### Available data
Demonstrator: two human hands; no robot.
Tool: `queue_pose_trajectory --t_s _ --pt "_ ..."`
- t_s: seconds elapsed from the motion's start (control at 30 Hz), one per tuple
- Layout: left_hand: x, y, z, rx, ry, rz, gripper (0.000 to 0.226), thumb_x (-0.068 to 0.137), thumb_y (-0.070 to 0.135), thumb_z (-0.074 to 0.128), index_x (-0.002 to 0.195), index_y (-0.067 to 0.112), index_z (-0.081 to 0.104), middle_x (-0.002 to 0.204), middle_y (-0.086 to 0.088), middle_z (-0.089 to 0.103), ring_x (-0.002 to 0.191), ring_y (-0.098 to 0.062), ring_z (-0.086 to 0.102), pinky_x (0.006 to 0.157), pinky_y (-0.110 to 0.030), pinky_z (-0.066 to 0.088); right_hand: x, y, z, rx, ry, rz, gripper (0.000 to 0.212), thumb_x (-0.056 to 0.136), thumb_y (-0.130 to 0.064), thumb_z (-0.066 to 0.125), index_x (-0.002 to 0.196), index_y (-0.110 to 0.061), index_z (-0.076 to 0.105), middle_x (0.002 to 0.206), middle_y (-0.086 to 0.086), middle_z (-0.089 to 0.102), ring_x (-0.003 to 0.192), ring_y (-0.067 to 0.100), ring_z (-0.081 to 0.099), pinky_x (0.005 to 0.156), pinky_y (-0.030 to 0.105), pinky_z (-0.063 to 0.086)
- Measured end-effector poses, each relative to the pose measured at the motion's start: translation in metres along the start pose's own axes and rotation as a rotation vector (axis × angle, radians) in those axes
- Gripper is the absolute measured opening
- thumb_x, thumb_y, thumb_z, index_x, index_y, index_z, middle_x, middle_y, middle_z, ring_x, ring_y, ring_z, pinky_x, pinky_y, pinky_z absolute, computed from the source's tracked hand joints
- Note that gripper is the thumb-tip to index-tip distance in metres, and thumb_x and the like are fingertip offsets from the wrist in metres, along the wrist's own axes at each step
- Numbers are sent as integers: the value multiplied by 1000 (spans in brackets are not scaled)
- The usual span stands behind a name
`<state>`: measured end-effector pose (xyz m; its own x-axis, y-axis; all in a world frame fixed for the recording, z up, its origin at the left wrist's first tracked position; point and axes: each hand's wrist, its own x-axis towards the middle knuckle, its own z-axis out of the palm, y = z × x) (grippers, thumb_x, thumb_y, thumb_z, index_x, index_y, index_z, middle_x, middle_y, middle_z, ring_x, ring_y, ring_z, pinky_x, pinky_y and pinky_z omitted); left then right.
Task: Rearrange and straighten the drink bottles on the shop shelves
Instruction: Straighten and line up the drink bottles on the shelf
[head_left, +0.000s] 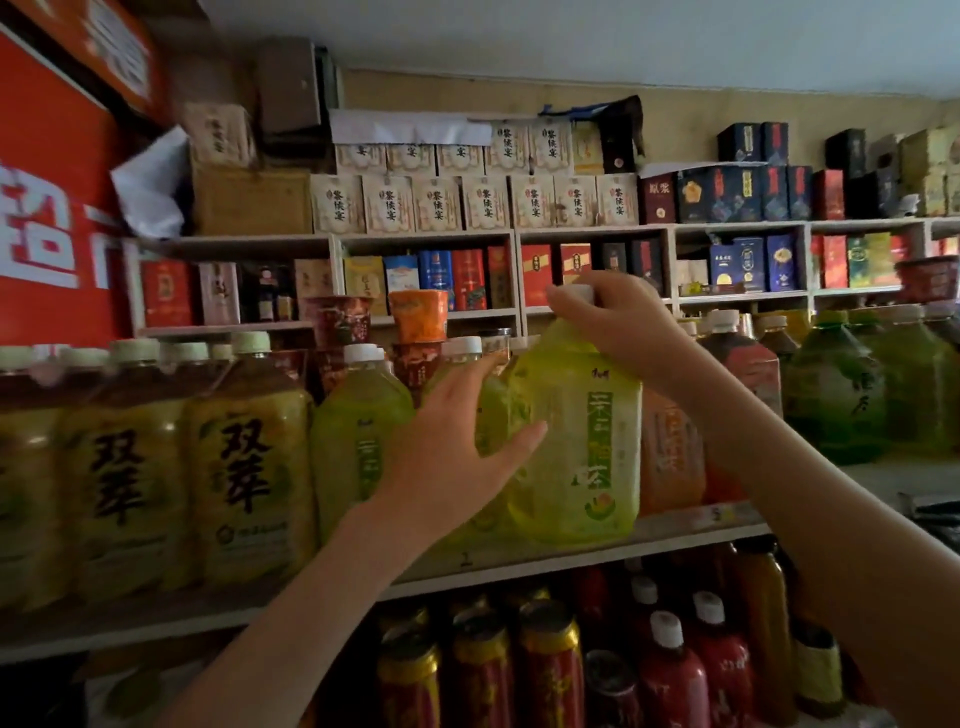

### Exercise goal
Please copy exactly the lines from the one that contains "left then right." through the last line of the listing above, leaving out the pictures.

### Exercise result
`<state>`: measured end-effector pose (xyz m; its own x-axis, y-axis; all in a world frame fixed for the recording, z up, its origin at the left wrist's first tracked position; point and axes: each hand's wrist, its own x-axis towards the middle knuckle, its own z-axis out of the palm, y = z × x) (grippers, thumb_x, thumb_y, thumb_z, index_x, index_y, index_z, middle_x, middle_y, middle_z, ring_x, ring_y, ring_z, pinky_x, pinky_y and pinky_z omitted); left then right.
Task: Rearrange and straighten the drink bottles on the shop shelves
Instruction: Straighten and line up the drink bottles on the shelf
[head_left, +0.000s] 

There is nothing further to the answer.